I have no idea how this can be happening. Does anyone have an idea?

Server:
AWS Lightsail instance 2 Gb on worker, 1Gb on Main instance (2 separate instances)

(graph thing crashed after this)

netroy · March 22, 2023, 10:53am

@BramKn Can you please also try versions 0.217.2, 0.218.0, and 0.219.1?
There are way too many changes between 0.216.x and 0.220.x. If you can help us narrow down the issue to a specific version, that could really help find what’s causing this.

BramKn · March 22, 2023, 3:26pm

Hi @netroy

The issue exists on 216 and on 220. So not sure what it will add to the conversation if I also test the ones in between.
Of course I can but will take some time, so I want to make sure it is useful.

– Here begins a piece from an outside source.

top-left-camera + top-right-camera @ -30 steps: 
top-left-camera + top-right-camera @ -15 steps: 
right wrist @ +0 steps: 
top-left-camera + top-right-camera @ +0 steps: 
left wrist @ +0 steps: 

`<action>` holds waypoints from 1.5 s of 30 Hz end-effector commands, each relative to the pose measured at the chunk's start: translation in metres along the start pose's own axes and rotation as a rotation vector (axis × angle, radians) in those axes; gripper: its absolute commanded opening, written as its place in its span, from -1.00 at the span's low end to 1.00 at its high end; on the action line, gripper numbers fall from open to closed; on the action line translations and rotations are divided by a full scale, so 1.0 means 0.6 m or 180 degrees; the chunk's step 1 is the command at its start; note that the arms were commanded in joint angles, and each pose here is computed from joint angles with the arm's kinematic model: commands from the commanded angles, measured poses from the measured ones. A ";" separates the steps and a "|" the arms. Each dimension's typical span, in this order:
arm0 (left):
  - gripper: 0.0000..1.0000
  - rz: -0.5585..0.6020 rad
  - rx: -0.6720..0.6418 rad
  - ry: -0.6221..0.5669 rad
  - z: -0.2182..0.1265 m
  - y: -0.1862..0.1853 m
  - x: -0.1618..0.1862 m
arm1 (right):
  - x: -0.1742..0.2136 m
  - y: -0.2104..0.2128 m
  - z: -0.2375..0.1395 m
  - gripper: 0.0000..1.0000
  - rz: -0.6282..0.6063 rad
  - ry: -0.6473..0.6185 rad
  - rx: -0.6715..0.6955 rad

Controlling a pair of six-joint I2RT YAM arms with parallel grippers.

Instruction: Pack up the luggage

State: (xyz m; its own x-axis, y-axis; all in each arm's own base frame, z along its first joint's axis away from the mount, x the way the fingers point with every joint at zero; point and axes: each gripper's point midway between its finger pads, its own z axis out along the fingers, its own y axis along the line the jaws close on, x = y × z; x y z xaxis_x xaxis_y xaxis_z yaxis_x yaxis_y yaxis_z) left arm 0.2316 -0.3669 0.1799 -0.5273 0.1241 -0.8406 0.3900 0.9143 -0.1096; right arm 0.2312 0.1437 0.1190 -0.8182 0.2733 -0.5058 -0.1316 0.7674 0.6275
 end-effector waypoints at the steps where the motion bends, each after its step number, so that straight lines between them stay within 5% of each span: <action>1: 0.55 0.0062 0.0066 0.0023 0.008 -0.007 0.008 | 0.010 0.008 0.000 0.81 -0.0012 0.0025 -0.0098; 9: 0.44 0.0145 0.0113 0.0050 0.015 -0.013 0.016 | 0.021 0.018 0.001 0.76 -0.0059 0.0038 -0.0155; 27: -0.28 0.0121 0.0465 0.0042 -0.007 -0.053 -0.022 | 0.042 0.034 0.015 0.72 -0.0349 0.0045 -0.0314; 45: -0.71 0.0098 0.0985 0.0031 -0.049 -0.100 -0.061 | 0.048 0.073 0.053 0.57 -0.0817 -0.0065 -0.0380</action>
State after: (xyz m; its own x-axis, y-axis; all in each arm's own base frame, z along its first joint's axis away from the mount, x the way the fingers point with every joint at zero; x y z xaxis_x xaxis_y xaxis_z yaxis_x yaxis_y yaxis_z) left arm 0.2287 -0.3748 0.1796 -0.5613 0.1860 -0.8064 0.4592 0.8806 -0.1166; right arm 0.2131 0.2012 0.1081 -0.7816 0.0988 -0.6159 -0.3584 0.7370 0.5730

Not sure if you noticed, but the issue seems to be specific to AWS lightsail.

netroy · March 23, 2023, 4:16pm

The only major difference between Lightsail vs a local server would be the amount of CPU available, which lead to difference in performance during garbage collection.
Considering the size of the JSON file being downloaded in the HTTP Request node, and that the Lightsail server has likely only one core available, I have a strong suspicion that garbage collection has something to do with this issue.

The reason I asked for testing other versions was because somehow I got the impressions that things were better before 216.2. But now that I read the thread again, I’m not sure what made me come to that conclusion. Sorry about that.

That said, I’m still not sure why queue mode would take more memory than main mode in this case

BramKn · March 23, 2023, 6:05pm

That is a good catch.
Then I would be able to reproduce it by limiting the cpu on my instance to see what it does I guess?

It is queue worker (activated triggered with webhook) vs queue manual trigger.
I am going to do a bit more testing tomorrow to see what I can find out.

BramKn · March 24, 2023, 8:01am

Hi @netroy

So you were right. Put my server on .5 cpu, and got the same result. now not crashing as it actually had more RAM to play with but you do see that the RAM goes up a lot.

Strangly, the workflow actually succeeded at first and after it showed as failed. (around the time the second spike happened on the CPU I think)

edit: giving it 1.25 cpu fixes it, also when starting 3 webhooks directly after eachother

system · June 22, 2023, 8:02am

This topic was automatically closed 90 days after the last reply. New replies are no longer allowed.